_TASK TO COMPLETE_
Once the pictures are removed, restate the data below word for word.

_COLLECTED MATERIAL_
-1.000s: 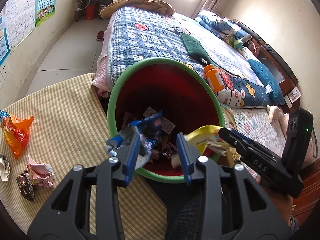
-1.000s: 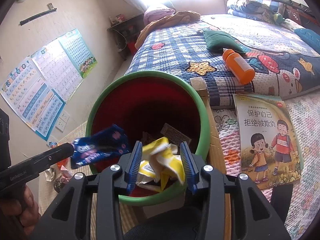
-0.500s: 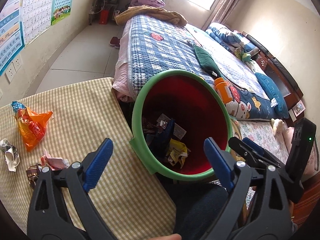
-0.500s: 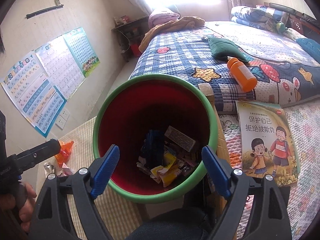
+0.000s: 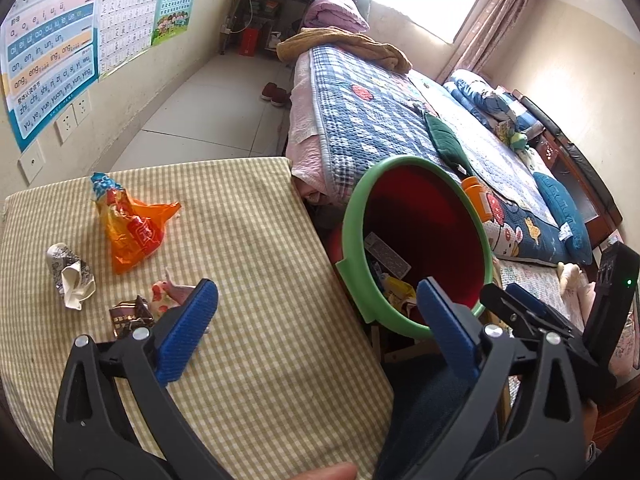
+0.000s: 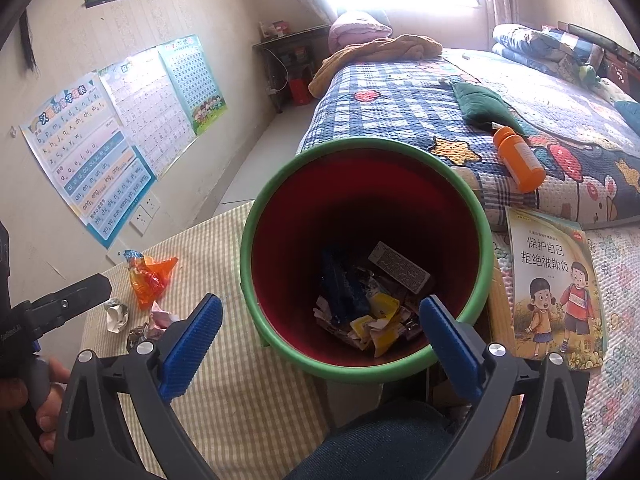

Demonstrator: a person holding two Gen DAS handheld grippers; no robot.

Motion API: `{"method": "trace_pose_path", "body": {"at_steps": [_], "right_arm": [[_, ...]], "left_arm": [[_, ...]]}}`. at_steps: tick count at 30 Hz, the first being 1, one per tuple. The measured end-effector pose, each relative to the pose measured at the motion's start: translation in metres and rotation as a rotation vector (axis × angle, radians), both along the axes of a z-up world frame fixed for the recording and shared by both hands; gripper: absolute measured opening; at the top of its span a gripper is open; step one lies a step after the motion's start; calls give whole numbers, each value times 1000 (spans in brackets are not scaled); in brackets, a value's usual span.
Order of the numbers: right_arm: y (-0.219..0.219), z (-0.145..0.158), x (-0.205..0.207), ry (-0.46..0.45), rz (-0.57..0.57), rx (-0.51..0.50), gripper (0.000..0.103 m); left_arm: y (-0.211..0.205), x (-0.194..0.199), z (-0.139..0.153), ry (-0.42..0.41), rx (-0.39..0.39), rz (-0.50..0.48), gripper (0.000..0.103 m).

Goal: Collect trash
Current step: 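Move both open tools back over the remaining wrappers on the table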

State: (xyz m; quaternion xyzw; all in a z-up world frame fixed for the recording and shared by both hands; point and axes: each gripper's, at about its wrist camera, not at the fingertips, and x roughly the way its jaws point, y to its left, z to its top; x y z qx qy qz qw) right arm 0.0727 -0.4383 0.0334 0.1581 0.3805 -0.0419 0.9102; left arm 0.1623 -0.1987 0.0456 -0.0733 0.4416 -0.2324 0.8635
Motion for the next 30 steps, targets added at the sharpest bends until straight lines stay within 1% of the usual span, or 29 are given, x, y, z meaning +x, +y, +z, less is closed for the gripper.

_TASK SOLUTION_
-1.000s: 
-1.000s: 
-0.500s: 
-0.500s: 
+0.000s: 
+0.000s: 

Demonstrator: a person holding two Gen DAS handheld grippers; no robot.

Motion API: `{"method": "trace_pose_path", "body": {"at_steps": [_], "right_arm": [[_, ...]], "left_arm": [[_, ...]]}}`. at_steps: tick count at 30 Hz, the first being 1, one per tuple. The measured end-effector pose, each relative to the pose measured at the motion's start: translation in metres and rotation as a rotation vector (axis × angle, radians), both along the axes of a z-up world frame fixed for the recording and shared by both hands; gripper: absolute measured opening; at the top of its span a gripper is open; step one lies a step after the motion's start; calls give whole numbers, each value times 1000 (spans in brackets are not scaled); in brackets, a value's usual span.
Order of the numbers: right_arm: y (-0.219..0.219), z (-0.145..0.158), x (-0.205..0.207), ry (-0.46..0.45), rz (-0.57..0.57), rx (-0.51..0.50), gripper (0.000..0.103 m); left_arm: y (-0.211..0.205), x (-0.194..0.199), z (-0.139..0.153), ry (-0.42..0.41), rx (-0.39..0.39), rz (-0.50..0.48), gripper (0.000..0.103 m).

Goal: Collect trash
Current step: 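Move both open tools back over the remaining wrappers on the table
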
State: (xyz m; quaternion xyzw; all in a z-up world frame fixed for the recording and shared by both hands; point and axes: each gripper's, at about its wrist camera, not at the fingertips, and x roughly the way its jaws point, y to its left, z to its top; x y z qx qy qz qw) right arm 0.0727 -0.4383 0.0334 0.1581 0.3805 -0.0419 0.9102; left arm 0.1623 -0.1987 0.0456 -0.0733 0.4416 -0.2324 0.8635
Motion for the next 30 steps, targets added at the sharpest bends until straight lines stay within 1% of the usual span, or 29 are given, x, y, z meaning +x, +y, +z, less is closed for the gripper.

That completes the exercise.